En un revelador análisis realizado por el Centro de Investigación Económica y Presupuestaria (CIEP), se pone de manifiesto la desigualdad en la distribución del trabajo no remunerado entre hombres y mujeres en México. Las cifras son contundentes: las mujeres dedican, en promedio, 40.9 horas a la semana a tareas que no son reconocidas económicamente, mientras que los hombres solo invierten 19.5 horas. Esto plantea un dramatismo evidente: las mujeres están invirtiendo más del doble de horas que sus contrapartes varones en labores domésticas, de limpieza y cuidado.
El trabajo no remunerado representa una carga significativa, equivalente al 23.9% del Producto Interno Bruto (PIB) del país. Esta situación genera una “pobreza de tiempo” que, a pesar de su magnitud, sigue sin recibir la atención necesaria en las políticas públicas y presupuestos del gobierno. La inacción, según el CIEP, limita la capacidad del Estado para abordar eficazmente la crisis de tiempo que enfrentan las mujeres en sus etapas productivas, específicamente entre los 25 y 49 años.

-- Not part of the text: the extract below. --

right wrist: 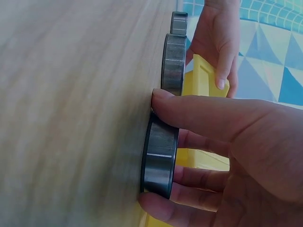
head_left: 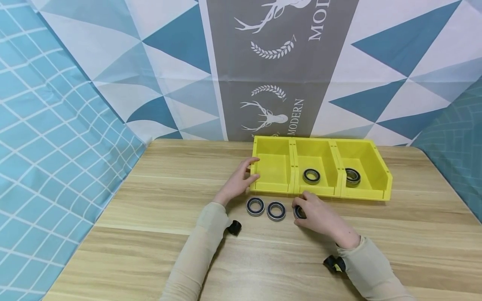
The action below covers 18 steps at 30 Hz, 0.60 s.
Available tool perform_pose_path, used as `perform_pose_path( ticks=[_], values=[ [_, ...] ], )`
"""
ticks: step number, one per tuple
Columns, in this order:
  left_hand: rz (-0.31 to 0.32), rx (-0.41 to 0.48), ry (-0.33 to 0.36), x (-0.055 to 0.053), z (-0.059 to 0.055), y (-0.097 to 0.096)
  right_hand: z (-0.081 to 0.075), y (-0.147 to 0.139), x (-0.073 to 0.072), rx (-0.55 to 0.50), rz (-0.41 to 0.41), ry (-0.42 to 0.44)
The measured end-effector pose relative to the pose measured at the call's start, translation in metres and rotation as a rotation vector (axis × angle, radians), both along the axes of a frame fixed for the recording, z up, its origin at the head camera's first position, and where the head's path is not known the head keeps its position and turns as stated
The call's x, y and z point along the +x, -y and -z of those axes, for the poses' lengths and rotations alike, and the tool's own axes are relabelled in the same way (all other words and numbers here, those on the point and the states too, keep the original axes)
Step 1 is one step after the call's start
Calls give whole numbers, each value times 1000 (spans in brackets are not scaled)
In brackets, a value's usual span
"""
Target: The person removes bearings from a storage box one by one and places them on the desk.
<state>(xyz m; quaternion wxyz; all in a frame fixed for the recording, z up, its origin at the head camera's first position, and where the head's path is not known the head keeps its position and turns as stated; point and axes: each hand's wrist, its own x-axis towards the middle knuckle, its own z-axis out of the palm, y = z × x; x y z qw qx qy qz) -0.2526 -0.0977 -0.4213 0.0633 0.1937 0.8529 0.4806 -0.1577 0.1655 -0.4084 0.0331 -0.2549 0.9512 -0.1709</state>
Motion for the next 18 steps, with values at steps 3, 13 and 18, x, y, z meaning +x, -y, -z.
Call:
perform_pose_path(
  ticks=[3, 13, 18],
  values=[
    [2, 1, -3, 0, 0, 0, -1, 0, 0, 2, -5, 0],
    [-3, -1, 2, 0, 1, 0, 0, 0, -1, 2, -10, 12],
    [-2, 3, 1, 0, 1, 0, -4, 0, -2, 1, -5, 39]
  ],
)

El análisis también critica el reciente Anexo 31, el primer esfuerzo presupuestario destinado a consolidar un sistema nacional de cuidados. Este se enfoca en transferencias monetarias, pero no incluye estrategias efectivas para aliviar la carga de tiempo que enfrentan las mujeres. Por lo tanto, se concluye que el esfuerzo no es suficiente y no se traduce en una redistribución de las tareas de cuidado entre hombres, mujeres, el Estado y las comunidades.
Para este ejercicio fiscal, el gobierno ha introducido un Anexo Transversal en el Presupuesto de Egresos de la Federación (PEF), relacionado con la construcción de una sociedad de cuidados. Se prevé una inversión de 466,674 millones de pesos, o lo que es lo mismo, 1.26% del PIB. Esta cifra abarca 49 programas, distribuidos en 18 ramos, que buscan incidir directa o indirectamente en el tema de los cuidados.
Sin embargo, el gran desafío persiste. La ausencia de servicios y de infraestructura que faciliten una verdadera distribución de las tareas de cuidado continúa limitando el avance hacia la reducción de la pobreza de tiempo que enfrentan las mujeres en México. Es imperativo que se tomen medidas más efectivas y diseñadas estratégicamente para atender este crucial aspecto de la realidad social. Solo así se podrá avanzar hacia una equidad en el tiempo y en la carga de trabajo entre todos los miembros de la sociedad.